Integrally directionally solidified microstructure of an niobium silicide based ultrahigh temperature alloy

Integrally directional solidification of an advanced Nb silicide based ultrahigh temperature alloy was conducted with the use of special ceramic crucibles. The melt temperature was 2000°C and the withdrawing rate was respectively 5, 10, 15, 30, 50, 80 and 100 μm/s. The directionally solidified microstructure was composed of primary (Nb,X)₅Si₃ rods and (Nb,Ti)ss + (Nb,X)₅Si₃ eutectic colonies (here X represents Ti and Hf elements) that distributed evenly and aligned erectly along the growth direction.

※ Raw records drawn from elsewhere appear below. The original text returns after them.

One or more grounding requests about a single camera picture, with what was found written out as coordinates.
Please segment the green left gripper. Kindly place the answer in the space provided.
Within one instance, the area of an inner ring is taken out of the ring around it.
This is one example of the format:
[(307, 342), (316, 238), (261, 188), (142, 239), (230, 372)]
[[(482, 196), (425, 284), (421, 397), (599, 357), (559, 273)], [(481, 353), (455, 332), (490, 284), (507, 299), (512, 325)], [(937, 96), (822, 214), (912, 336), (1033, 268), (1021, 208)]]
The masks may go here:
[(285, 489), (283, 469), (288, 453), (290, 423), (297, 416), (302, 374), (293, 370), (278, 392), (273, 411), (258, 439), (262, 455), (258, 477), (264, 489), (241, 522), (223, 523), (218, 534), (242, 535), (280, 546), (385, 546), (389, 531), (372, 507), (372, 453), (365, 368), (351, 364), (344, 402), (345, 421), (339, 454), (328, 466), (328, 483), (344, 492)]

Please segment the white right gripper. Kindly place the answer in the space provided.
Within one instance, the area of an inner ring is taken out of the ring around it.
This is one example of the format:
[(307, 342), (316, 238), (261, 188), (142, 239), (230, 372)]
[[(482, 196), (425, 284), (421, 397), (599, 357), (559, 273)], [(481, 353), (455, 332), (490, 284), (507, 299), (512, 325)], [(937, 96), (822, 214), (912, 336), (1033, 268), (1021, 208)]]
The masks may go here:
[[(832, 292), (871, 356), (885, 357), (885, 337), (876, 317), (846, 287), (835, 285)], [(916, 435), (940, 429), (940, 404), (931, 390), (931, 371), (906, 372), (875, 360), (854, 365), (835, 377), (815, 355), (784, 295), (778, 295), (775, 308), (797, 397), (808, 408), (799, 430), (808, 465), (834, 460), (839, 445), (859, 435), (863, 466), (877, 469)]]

The quenched solid/liquid (S/L) interfaces had the morphology of a series of protruded parallel eutectic cells along the growth direction. (Nb,Ti)ss and (Nb,X)₅Si₃ slices grew in a coupled manner in each eutectic cell, forming a typical lamellar eutectic morphology. Both the average diameter of eutectic cells and lamellar spacing in them decreased with the increase of withdrawing rates. The solidification path was that primary (Nb,X)₅Si₃ rods formed firstly and then the retained liquid around solidified into (Nb,Ti)ss + (Nb,X)₅Si ₃ eutectic cells.